» **Problem requirements**
Pull out every line below that holds the word "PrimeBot".

» **Supplied records**
----------

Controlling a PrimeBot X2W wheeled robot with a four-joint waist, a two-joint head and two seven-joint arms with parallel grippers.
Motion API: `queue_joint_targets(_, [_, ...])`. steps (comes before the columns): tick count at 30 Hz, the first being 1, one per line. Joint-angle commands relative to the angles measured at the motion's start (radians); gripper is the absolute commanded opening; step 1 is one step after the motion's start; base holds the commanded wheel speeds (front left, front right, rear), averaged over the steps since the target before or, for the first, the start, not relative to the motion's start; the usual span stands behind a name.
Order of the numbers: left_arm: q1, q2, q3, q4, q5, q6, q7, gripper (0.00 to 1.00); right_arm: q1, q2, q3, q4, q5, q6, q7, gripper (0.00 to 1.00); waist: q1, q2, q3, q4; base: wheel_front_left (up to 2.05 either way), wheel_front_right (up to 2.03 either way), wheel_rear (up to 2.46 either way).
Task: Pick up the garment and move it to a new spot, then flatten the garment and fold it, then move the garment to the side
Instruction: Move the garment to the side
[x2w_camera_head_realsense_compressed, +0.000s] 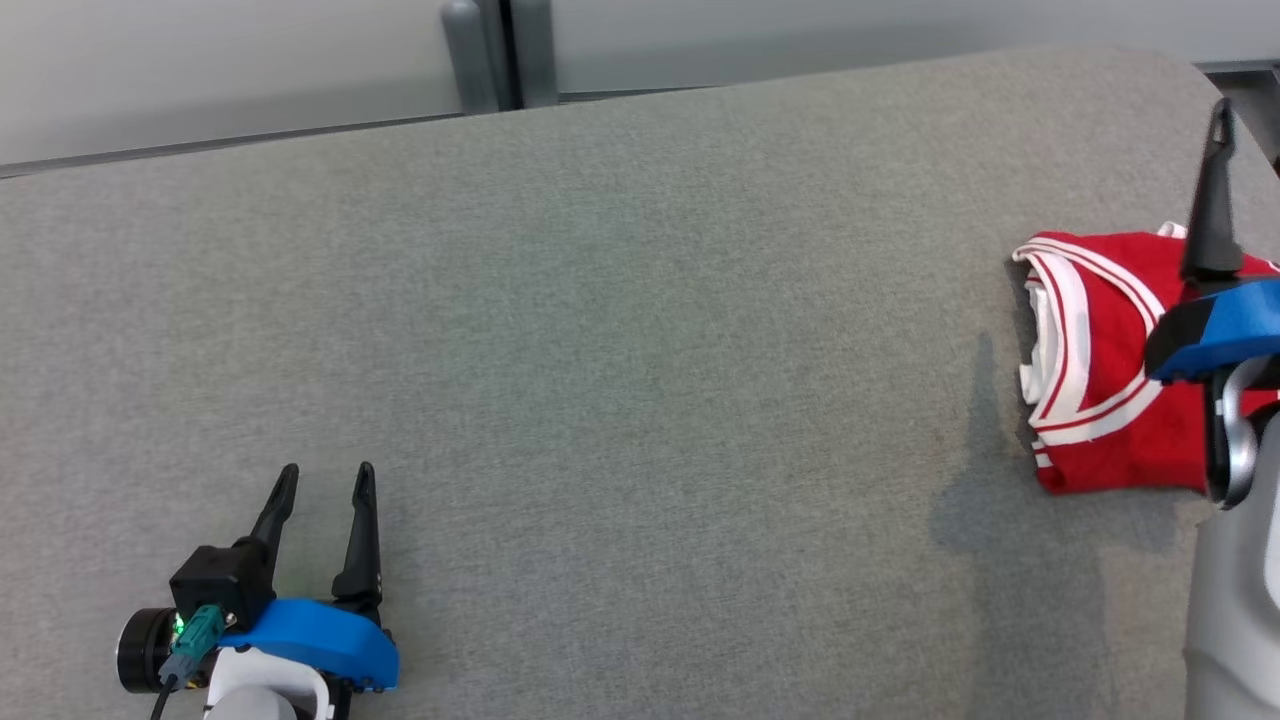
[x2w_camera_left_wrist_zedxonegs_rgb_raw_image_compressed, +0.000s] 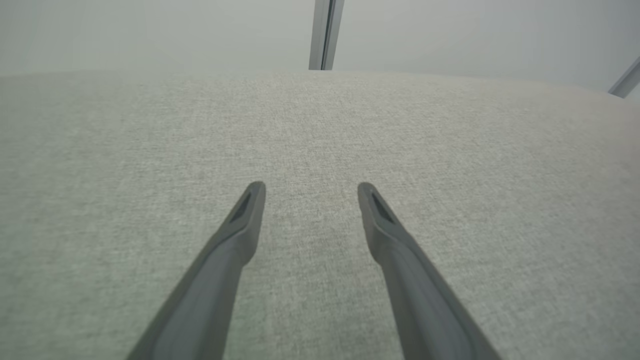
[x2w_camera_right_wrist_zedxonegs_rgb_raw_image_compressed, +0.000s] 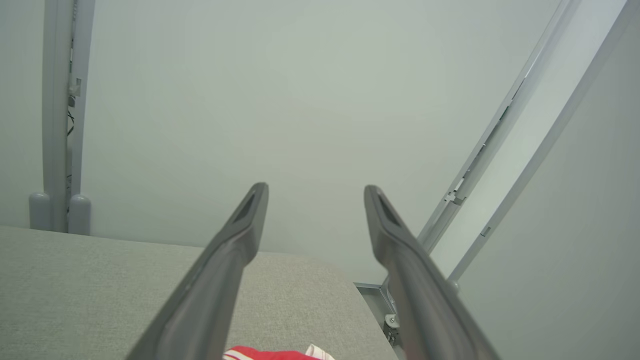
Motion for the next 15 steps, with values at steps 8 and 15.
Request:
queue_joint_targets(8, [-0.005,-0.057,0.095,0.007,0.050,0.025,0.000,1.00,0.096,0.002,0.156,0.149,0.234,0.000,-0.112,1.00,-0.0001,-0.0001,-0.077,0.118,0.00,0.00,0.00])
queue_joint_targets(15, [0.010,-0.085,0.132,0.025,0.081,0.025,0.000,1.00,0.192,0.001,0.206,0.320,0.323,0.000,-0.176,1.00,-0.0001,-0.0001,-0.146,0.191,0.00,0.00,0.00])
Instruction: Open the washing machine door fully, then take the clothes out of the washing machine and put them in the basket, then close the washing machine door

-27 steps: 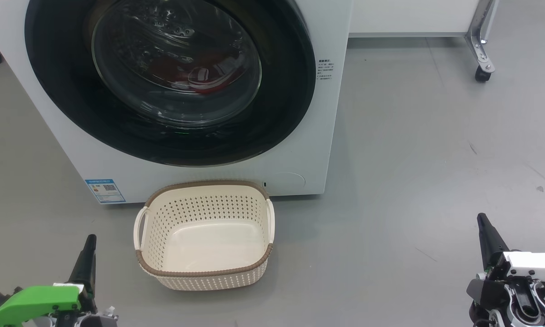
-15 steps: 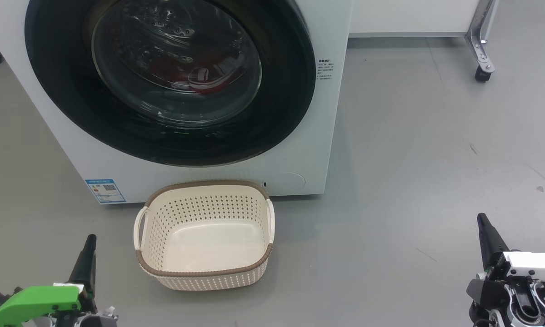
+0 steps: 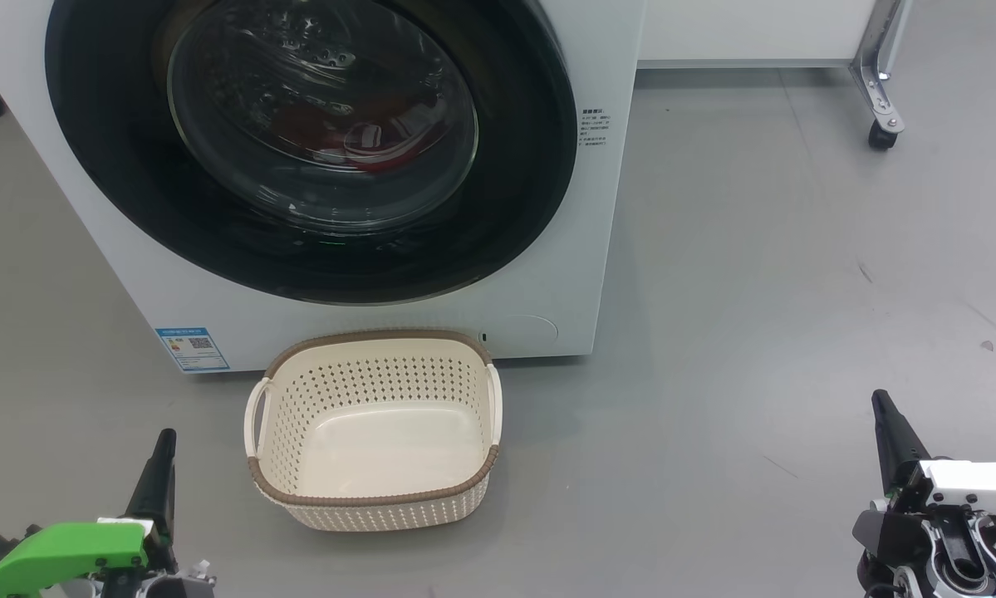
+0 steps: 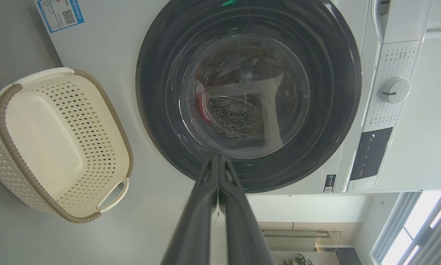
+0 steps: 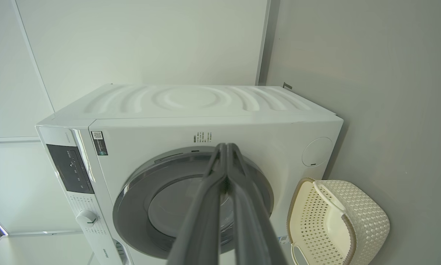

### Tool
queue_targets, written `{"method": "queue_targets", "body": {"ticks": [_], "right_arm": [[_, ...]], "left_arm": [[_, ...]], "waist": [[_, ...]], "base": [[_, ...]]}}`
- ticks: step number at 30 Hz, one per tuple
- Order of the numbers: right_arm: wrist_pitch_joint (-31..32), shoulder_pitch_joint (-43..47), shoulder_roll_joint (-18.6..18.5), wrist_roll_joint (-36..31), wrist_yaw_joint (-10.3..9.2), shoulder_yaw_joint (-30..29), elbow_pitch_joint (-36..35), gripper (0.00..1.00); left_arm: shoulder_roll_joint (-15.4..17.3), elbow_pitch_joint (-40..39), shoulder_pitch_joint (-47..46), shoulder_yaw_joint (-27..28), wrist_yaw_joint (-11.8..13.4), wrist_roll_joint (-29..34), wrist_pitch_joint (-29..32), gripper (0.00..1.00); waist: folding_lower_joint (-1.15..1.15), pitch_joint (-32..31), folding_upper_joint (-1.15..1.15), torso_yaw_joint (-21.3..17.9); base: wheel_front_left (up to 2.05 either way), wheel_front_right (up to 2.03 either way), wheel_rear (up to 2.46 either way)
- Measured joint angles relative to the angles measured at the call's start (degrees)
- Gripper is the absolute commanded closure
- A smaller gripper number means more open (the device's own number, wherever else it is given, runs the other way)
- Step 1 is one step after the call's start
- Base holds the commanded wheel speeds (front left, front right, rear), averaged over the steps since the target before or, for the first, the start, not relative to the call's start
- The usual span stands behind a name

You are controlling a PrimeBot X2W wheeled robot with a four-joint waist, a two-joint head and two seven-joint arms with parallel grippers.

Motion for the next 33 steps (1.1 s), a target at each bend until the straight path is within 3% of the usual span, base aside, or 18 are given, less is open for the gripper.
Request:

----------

» **Final answer**
Controlling a PrimeBot X2W wheeled robot with a four-joint waist, a two-joint head and two seven-joint arms with parallel grippers.
You are controlling a PrimeBot X2W wheeled robot with a four-joint waist, a two-joint head and two seven-joint arms with parallel grippers.

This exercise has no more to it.